According to Joao Pedro Ribeiro, Research Analyst at Nomura, as the central bank’s cutting cycle nears its end, the focus has increasingly shifted back to (very uncertain) short- and medium-term political scenarios in Brazil.
“Activity: Prospects for growth have improved throughout the year, despite remaining somewhat mediocre because of the size of the collapse in economic activity over the past three years. Q2 GDP data q-o-q show that the economy expanded for a second quarter, albeit slowly, which we believe solidifies the recovery in 2017. Unlike Q1, when growth was strongly driven by the agricultural sector, growth in Q2 was a bit more broadly based. However, Q3 data have shown both ups and downs in some of the leading growth indicators, tempering our take on short-term activity. For now, we keep our yearend forecasts unchanged at 0.6% y-o-y (2017) and 2.3% y-o-y (2018).”
“Inflation: October IPCA inflation surprised to the downside, at 0.42% m-o-m (versus consensus of 0.49%). With this result, 12-month inflation rose from 2.54% y-o-y to 2.70%, still below the lower boundary of the Central Bank’s target (3.0%). Although there has been some normalization of monthly inflation in the past few months – in line with our view of a slight pickup in yearly readings in Q3 – we believe risks continue to be tilted to the downside, not only for the remainder of 2017, but also into 2018.”
“Policy: Last month the Central Bank of Brazil (BCB) released the minutes from its 25 October policy meeting, in which it cut rates by 75bp to 7.50%. The document confirms the very short-term plan of a 50bp cut in December, as had already been signaled in its post-meeting communiqué. However, the BCB also provided new information on its thought process, which suggests an increased likelihood of additional cuts early next year to below 7.0%. The minutes do not change our view of stable rates at 7.0% throughout 2018, but the downside risks, which already existed to the endpoint of the cycle, now appear to be bigger – especially taking into consideration our generally dovish view on inflation into next year – and positive developments relative to the BCB’s scenario could very well nudge the Bank into additional cutting in February.”

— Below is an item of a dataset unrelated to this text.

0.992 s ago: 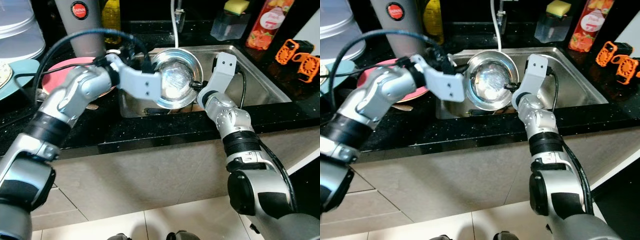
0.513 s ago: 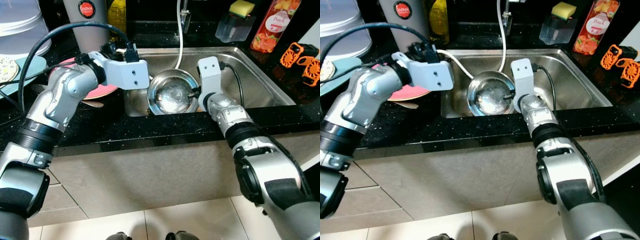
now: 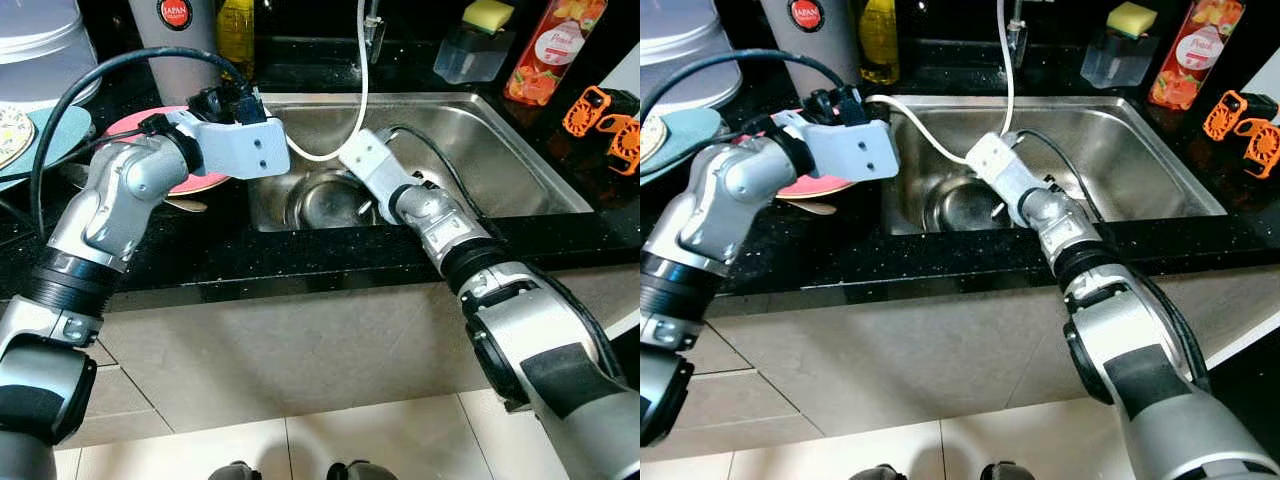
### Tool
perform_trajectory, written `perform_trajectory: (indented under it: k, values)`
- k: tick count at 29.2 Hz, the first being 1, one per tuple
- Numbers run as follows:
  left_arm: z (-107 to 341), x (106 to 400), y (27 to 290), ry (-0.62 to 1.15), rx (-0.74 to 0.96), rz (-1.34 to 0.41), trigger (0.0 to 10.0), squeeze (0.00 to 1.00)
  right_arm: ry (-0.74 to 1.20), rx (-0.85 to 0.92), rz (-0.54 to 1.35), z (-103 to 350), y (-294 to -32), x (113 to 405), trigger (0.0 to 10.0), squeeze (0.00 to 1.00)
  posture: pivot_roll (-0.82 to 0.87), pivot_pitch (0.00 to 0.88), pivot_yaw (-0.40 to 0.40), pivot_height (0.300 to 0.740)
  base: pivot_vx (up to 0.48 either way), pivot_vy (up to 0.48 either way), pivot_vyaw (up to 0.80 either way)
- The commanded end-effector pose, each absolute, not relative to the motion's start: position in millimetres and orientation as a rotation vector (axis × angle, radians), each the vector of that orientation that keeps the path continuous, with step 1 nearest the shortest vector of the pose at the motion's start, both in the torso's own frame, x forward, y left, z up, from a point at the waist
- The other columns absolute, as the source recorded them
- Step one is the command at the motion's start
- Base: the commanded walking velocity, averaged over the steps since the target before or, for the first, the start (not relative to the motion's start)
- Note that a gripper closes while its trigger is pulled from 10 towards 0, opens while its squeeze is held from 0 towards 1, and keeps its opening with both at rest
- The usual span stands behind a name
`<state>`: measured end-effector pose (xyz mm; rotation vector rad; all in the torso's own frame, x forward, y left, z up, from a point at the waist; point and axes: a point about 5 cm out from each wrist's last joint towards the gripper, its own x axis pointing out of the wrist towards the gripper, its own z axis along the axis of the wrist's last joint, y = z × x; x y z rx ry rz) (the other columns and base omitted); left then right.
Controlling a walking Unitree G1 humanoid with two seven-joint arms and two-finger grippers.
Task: Kitchen organization
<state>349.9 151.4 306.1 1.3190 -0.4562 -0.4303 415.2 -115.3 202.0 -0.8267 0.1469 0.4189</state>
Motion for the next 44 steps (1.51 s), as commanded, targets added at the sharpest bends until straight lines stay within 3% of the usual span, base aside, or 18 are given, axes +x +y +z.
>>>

“Risks: The continued political uncertainty is still very much the case and has gained relevance in the outlook in the past few weeks. The short-term focus is back on the probability of the government passing social security reforms in Congress. We do not view this as a base case, but we still attach a reasonable probability (of broadly 25-35%). In the medium term, the focus is likely to be on the 2018 October presidential election. Here, uncertainty has risen significantly, in our view, together with tail risks. We see little clarity on whether former President Lula will be deemed eligible to run, which could be a relevant market factor in Brazil. Further, we believe the lack of a strong candidate in the center of the political spectrum continues to leave room for less mainstream alternatives.”